Excerpted records ::
=====

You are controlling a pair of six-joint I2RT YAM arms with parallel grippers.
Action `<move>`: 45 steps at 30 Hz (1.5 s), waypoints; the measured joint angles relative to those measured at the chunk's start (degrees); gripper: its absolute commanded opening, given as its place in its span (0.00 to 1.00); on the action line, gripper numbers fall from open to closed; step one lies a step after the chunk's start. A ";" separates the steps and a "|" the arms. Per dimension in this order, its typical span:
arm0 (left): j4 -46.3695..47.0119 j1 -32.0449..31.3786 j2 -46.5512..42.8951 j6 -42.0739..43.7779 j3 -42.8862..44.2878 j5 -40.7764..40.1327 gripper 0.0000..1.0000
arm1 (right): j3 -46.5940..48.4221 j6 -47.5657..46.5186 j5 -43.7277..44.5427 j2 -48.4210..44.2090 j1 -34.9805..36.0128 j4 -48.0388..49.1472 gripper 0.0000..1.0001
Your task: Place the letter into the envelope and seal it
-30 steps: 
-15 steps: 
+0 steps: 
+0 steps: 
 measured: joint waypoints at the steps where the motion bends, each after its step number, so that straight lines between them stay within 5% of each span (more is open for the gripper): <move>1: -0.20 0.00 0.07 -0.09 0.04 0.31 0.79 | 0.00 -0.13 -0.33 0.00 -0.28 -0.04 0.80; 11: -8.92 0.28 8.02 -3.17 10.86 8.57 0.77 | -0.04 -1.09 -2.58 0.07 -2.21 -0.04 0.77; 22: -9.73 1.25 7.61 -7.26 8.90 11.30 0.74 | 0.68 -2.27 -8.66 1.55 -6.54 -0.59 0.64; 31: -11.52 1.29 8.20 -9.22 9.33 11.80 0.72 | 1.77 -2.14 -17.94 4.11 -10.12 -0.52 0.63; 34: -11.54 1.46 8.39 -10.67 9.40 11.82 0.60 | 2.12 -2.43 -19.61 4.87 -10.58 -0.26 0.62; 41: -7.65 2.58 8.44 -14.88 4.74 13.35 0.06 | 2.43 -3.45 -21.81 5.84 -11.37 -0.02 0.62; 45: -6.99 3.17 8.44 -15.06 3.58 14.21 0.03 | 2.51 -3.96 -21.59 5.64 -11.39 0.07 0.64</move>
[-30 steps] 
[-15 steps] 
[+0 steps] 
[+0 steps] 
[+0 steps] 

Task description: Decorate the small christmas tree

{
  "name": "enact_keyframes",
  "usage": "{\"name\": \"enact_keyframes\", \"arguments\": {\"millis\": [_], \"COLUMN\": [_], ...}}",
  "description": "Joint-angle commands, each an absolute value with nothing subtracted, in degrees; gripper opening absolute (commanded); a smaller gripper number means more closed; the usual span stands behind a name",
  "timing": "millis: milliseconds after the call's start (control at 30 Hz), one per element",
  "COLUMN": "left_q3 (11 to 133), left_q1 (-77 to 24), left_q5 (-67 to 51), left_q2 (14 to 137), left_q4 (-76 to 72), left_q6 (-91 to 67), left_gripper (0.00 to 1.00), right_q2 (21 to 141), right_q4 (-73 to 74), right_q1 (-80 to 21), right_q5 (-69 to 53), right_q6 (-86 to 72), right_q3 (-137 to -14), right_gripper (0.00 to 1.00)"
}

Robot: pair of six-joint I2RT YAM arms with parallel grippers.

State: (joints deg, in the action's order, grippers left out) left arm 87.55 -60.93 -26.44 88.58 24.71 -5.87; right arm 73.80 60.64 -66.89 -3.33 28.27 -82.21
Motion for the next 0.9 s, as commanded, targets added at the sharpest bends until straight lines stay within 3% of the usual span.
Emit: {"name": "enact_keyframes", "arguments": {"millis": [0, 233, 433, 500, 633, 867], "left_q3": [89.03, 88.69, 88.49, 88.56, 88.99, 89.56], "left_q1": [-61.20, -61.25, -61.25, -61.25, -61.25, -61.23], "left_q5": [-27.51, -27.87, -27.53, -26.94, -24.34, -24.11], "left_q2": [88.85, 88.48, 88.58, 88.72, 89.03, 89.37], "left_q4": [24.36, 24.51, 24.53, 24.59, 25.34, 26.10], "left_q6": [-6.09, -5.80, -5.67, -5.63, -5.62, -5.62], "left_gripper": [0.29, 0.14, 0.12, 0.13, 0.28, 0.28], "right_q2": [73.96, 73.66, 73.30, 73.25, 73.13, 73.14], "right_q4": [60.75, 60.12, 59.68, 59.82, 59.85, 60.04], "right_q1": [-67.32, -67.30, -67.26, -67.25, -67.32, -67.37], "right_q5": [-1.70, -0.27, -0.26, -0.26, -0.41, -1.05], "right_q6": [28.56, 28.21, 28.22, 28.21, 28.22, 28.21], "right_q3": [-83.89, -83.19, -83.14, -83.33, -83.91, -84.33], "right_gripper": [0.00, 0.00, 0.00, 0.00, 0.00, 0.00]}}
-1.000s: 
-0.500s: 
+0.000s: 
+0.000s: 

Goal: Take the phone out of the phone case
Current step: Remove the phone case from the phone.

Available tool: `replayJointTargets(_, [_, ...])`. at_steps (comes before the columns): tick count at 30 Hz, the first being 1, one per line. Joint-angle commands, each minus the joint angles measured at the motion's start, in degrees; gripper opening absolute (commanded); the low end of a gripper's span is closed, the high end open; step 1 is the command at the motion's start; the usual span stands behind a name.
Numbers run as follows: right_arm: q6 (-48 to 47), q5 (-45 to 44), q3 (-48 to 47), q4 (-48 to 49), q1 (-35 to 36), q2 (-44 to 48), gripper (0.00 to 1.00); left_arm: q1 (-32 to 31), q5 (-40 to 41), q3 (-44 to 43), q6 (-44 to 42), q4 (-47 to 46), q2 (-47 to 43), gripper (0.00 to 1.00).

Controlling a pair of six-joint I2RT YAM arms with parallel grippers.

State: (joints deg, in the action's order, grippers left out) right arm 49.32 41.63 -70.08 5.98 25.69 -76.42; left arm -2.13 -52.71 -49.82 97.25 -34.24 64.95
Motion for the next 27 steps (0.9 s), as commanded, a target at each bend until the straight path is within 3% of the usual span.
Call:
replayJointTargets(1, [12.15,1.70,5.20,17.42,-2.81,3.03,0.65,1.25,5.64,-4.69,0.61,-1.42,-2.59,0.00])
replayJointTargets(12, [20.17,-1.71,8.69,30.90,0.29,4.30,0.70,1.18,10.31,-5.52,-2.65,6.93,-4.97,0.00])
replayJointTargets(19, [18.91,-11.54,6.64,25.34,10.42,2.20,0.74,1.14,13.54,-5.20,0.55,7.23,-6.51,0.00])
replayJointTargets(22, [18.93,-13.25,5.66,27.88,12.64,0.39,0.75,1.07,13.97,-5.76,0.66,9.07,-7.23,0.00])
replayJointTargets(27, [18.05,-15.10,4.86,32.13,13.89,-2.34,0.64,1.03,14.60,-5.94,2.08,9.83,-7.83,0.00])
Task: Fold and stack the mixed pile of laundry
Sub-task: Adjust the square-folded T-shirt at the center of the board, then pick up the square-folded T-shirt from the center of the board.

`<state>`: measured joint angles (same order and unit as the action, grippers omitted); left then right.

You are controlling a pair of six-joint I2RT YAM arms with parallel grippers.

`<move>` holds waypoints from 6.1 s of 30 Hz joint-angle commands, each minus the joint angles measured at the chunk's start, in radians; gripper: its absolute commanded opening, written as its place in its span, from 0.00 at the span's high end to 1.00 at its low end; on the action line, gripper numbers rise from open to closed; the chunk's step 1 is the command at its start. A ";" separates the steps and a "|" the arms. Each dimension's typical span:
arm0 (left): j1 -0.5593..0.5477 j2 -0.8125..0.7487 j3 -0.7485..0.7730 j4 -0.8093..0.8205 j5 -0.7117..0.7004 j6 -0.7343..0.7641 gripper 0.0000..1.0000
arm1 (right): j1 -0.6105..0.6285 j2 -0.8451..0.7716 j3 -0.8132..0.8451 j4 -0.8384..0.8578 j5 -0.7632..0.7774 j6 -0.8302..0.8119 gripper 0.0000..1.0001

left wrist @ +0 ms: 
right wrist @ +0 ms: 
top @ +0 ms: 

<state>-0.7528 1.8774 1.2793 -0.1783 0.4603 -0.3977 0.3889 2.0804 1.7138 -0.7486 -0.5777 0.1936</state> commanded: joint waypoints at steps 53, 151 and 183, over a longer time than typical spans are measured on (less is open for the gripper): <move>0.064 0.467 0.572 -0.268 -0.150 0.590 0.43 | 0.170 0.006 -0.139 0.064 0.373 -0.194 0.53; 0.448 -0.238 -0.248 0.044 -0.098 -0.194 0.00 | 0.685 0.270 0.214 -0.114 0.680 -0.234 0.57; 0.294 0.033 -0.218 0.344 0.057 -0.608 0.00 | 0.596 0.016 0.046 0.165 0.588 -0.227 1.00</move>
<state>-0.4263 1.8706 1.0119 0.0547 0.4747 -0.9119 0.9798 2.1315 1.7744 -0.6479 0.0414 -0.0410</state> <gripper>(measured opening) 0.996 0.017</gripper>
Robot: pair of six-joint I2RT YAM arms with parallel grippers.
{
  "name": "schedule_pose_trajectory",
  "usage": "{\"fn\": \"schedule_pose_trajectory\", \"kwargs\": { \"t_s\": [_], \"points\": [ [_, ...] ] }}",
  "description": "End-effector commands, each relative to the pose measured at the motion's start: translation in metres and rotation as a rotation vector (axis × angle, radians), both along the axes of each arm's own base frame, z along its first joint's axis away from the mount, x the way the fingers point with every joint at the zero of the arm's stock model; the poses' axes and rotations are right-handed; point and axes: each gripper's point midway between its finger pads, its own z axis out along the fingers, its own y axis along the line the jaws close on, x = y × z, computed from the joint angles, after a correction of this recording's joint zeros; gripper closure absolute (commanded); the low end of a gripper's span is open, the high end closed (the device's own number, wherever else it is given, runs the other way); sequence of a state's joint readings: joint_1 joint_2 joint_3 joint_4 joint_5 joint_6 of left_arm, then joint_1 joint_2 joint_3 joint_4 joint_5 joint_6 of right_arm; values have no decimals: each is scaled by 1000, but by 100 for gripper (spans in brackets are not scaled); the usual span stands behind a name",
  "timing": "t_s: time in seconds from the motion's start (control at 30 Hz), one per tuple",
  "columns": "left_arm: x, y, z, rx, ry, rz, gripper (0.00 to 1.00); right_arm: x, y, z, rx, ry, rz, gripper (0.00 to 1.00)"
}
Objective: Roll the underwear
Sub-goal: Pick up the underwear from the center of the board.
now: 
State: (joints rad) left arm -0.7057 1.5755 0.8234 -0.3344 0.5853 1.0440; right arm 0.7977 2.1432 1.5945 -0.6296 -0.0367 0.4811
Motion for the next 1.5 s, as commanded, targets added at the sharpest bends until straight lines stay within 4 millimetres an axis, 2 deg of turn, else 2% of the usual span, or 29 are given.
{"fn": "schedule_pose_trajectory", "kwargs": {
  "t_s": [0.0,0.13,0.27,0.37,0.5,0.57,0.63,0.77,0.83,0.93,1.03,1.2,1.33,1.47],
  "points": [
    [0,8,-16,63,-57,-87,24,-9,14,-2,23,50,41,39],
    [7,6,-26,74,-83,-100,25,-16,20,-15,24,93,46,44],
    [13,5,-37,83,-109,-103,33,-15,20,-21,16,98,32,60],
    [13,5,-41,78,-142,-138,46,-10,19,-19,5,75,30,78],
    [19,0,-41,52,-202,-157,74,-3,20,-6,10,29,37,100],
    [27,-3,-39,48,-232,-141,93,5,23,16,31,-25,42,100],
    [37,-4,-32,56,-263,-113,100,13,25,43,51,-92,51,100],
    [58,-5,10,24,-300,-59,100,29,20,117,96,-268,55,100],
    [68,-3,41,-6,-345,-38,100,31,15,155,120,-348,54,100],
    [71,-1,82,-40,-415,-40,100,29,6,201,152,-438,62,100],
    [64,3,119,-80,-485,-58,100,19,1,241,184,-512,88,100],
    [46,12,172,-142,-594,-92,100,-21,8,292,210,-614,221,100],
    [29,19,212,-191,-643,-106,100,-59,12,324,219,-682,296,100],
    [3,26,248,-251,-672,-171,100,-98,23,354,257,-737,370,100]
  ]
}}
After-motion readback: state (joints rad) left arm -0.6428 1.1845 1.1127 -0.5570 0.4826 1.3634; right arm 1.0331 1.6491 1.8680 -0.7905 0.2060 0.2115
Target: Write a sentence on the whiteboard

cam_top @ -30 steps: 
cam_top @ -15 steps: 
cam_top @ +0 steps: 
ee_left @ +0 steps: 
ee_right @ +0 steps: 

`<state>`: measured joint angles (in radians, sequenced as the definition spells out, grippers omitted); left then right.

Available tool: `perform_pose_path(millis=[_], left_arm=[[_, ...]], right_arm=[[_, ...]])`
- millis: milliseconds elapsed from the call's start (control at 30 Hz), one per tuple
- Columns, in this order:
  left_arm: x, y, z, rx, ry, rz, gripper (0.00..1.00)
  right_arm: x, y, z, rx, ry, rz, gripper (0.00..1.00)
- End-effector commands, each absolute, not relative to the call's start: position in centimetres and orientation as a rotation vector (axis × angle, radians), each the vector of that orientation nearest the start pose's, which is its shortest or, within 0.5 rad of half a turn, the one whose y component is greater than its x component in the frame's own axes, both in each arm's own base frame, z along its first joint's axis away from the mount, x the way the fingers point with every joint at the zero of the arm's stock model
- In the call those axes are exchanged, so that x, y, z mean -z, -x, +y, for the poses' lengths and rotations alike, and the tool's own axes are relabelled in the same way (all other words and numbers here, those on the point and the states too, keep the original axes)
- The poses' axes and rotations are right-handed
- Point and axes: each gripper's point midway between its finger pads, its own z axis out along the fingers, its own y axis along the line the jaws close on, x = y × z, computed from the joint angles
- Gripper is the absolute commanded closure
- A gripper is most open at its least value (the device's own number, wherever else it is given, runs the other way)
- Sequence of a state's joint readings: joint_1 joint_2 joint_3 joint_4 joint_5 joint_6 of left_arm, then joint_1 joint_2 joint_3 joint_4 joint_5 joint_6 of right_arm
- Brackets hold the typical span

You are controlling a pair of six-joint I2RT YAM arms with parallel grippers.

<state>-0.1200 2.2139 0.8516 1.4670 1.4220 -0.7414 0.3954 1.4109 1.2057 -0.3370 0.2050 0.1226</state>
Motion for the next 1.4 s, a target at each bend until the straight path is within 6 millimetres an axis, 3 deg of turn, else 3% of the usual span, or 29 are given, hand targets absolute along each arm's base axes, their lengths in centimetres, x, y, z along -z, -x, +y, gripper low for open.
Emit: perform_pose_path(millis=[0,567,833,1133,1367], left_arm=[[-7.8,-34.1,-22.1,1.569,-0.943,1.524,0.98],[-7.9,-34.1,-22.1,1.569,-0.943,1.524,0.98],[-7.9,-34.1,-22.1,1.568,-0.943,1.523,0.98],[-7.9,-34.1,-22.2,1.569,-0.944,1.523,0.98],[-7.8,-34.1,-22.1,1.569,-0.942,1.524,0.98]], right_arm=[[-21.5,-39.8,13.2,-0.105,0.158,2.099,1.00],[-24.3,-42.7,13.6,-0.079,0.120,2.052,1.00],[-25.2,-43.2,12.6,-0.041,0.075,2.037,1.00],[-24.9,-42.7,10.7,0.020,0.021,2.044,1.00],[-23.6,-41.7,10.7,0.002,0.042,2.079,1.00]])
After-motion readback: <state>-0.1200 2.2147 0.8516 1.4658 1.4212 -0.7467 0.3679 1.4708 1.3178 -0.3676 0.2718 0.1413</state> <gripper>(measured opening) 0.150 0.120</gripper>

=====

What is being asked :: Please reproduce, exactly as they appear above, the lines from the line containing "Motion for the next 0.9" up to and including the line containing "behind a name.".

Your response ::
Motion for the next 0.9 s, as commanded, targets added at the sharpest bends until straight lines stay within 3% of the usual span.
Emit: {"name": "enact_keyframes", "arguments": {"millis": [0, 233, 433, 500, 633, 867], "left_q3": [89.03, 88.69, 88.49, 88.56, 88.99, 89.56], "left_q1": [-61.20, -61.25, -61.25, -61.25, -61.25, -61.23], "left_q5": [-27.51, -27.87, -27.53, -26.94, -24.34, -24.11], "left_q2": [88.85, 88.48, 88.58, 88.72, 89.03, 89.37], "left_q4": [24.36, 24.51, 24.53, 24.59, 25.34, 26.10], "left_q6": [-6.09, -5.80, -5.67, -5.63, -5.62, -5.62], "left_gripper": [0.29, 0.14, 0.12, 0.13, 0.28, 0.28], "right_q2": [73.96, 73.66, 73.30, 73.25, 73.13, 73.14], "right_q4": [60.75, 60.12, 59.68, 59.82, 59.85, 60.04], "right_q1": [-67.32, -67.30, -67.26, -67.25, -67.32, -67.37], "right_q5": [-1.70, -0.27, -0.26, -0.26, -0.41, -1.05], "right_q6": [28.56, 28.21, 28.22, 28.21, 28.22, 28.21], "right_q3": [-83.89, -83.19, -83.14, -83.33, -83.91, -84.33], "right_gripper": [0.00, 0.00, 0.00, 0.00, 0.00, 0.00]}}
-1.000s: 
-0.500s: 
+0.000s: 
+0.000s: 

Goal: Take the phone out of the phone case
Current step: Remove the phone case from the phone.

Available tool: `replayJointTargets(_, [_, ...])`. at_steps (comes before the columns): tick count at 30 Hz, the first being 1, one per line. Joint-angle commands, each minus the joint angles measured at the motion's start, in degrees; gripper opening absolute (commanded); the low end of a gripper's span is closed, the high end open; step 1 is the command at the motion's start; the usual span stands behind a name.

What this exercise required is now done.